What the task requires =>
Whenever the string "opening" appears in a line below, please copy the line out.

Material provided =>

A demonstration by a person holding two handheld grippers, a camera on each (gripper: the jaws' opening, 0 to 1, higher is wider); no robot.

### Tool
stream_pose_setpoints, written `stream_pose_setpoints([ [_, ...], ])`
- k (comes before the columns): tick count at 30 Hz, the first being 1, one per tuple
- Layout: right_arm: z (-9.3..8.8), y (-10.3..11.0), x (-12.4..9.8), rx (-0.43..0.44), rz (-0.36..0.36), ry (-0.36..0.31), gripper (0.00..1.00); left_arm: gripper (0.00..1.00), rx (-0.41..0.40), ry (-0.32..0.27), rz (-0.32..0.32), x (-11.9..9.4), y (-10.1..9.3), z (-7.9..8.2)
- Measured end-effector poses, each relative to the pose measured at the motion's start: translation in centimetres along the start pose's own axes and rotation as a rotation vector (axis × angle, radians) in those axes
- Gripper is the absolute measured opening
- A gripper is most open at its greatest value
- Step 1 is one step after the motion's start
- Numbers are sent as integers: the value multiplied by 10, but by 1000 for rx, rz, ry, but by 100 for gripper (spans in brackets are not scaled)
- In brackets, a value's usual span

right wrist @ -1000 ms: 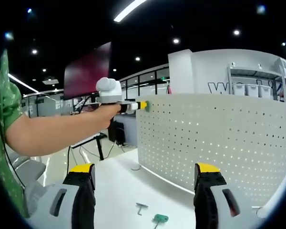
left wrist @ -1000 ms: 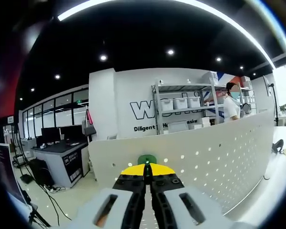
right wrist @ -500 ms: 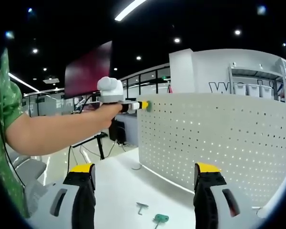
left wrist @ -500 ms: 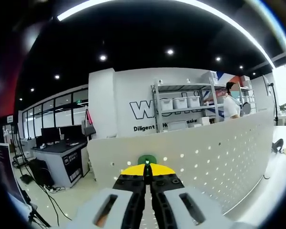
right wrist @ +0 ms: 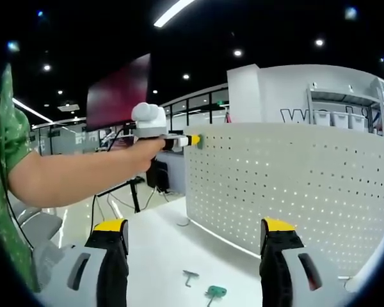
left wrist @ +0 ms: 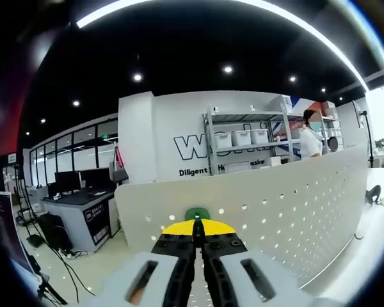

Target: Insert the hook assembly into the mounting plate slot until the hook locks in place.

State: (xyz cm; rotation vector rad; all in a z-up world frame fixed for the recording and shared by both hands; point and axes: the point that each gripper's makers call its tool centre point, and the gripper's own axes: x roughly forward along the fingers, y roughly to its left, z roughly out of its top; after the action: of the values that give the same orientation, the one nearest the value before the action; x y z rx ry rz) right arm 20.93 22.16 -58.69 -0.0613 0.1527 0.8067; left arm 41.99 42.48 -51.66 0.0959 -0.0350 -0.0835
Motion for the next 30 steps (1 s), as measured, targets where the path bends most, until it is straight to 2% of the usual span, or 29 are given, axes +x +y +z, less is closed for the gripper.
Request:
stream_pose_setpoints([
  [18,-3,0,-3,-1,0,10,86,3,8,10,-5,6,-1,-2],
  [30,-3,-1,-3,1,-2,8,86,3,21,6,22,6,-4,-6],
])
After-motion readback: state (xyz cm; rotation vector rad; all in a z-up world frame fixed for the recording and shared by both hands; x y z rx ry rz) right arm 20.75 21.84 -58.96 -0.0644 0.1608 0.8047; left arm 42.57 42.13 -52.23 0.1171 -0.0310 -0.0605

Response box =>
A demonstration by a person holding two handheld grippers, a camera on each (gripper: the jaws' opening, 0 to 1, higher is wider); no robot.
- Gripper is the absolute measured opening

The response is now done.